We must identify the best practices for management of elderly patients needing surgical care for hip fractures. It will be very difficult to perform a randomized prospective study to definitively settle the issue of operative timing. Moja et al.23  performed an exhaustive analysis of the literature and presented suggestive data that surgical procedures should be performed within 2 days of admission. Early hip surgery was associated with a lower risk of death and of pressure sores. We note that it is more humane to proceed with surgical care expeditiously. One study, of patients over 90 yr of age, found that patients with more comorbidities had significantly greater risk of complications and mortality when the surgery was delayed more than 24 h.24  These patient present with medical risks that cannot be eliminated. Prompt operative management is the best way to reduce pain and facilitate regaining the ability to walk.
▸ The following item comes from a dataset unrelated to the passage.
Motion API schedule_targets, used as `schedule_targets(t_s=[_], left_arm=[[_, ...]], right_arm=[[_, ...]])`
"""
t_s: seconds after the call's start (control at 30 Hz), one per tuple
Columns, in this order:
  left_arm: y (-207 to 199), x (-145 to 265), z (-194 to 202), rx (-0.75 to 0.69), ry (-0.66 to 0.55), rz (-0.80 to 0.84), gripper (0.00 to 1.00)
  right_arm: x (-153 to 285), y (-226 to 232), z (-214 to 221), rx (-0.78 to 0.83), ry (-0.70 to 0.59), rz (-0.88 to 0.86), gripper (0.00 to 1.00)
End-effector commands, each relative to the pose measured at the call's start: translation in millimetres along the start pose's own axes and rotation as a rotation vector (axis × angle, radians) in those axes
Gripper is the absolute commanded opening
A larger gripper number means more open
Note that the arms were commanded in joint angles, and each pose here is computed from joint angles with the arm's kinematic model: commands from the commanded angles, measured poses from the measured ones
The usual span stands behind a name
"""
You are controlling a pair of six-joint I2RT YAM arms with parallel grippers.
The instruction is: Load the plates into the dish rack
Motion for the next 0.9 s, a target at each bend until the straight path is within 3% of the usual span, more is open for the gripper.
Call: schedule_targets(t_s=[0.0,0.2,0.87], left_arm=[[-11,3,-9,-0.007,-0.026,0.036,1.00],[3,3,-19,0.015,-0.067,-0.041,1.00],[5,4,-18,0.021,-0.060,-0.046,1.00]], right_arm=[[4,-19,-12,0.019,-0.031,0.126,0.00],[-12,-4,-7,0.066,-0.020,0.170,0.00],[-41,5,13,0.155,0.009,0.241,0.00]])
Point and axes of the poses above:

Delirium is present on admission in 21% of patients with hip fracture and first appears postoperatively in 36%.25  Perioperative delirium strongly associates with dementia 6 months later.26  Preventing or reducing delirium will likely have significant benefits for the elderly patient. However, despite comprehensive geriatric assessment, tight blood glucose control, immediate review and optimization of all medications, early and intensive mobilization, early discharge planning, limited fasting, and nutritious postoperative meals the incidence of delirium and long-term cognitive impairment was unchanged in patients treated for hip fractures.11  More research is needed.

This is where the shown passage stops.